わかりやすい行動に、口角を上げながら着替え終えて屋上に向かった。
屋上に着くと見たことのある女の子とその他大勢。
女いわく、今井はにやりと笑う。
「よくぅ、逃げずにぃ、来たねぇ〜!」
『逃げる理由がない。』
「そっかぁ〜。まあ、来てくれてぇ、千春嬉しいよぉ?」
『そ?で、用件は?』
「えっと〜、千春ぅ昨日ムカついちゃったからぁ〜優しいみんなにぃ、朔センパイをいたぶって貰おうと思ってぇ〜。」
大勢は、殆ど男子。
でも全員共通点は一緒、目の焦点があってない。
それはつまり、
『どうやってこんな人数集めたんだ?』
「簡単よぉ。朔センパイを倒せば【コレ】あげるって言えばいいだけなんだもん!」
【コレ】といって取り出したのは、真っ白な粉。
それは、探してた…
『麻薬、だな。

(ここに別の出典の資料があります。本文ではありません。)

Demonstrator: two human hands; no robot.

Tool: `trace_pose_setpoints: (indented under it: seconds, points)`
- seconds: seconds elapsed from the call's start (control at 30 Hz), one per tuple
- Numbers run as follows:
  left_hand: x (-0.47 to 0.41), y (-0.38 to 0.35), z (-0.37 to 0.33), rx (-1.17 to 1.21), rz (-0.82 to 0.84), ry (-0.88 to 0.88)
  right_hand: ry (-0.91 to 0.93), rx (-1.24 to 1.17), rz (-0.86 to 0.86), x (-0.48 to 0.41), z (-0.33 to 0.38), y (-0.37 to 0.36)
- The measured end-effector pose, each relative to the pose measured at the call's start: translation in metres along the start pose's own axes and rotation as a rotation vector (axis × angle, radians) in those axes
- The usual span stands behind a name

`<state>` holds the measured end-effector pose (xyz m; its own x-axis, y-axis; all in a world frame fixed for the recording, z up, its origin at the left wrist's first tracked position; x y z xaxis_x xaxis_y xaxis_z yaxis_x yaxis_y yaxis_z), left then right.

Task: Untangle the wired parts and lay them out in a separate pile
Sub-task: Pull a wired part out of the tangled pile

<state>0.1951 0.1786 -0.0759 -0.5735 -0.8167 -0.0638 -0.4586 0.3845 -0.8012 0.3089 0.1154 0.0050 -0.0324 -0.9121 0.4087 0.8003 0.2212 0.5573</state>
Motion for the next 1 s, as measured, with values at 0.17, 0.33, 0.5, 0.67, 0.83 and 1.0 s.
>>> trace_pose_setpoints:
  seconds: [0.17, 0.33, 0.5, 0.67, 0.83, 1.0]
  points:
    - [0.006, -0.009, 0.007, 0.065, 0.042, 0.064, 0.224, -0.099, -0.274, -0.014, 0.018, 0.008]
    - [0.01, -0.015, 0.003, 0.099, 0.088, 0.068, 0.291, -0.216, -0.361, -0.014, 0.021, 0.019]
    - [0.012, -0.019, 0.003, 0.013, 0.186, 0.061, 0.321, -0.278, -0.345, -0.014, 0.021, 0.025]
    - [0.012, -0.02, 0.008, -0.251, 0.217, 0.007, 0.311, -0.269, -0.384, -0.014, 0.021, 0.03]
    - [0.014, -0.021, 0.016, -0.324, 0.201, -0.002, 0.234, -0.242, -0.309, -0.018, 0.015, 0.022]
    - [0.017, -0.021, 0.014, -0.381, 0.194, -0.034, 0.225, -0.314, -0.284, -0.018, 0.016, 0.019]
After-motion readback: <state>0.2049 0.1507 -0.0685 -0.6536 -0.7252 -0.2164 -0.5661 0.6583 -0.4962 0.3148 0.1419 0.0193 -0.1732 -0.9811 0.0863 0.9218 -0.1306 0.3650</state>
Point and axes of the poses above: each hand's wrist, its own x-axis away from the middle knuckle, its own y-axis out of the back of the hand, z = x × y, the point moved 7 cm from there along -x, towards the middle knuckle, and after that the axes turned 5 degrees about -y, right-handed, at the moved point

』
「ピンポーン、あったりぃ〜〜、じゃあやられちゃってねぇセンパイ。千春今から桃くんとご飯だからぁ〜。」
『ひとつ、桃城にも麻薬使ってんのか?』
「ええ?桃くんがこんなんなっちゃったら千春ヤダもん。使ってないしぃ。」
『そ、ならいいや。』
「じゃ、ゴユックリ。朔センパイ。」
そう言って、今井は屋上から姿を消した。
それと同時に録るのも止める。
着々と証拠は集まっている。それにしても…
(ラッキー!自分からボロ出してくれちゃって。それでもマフィアかっつーの!)
あまりの能無しに、口角が上がりっぱなしだ。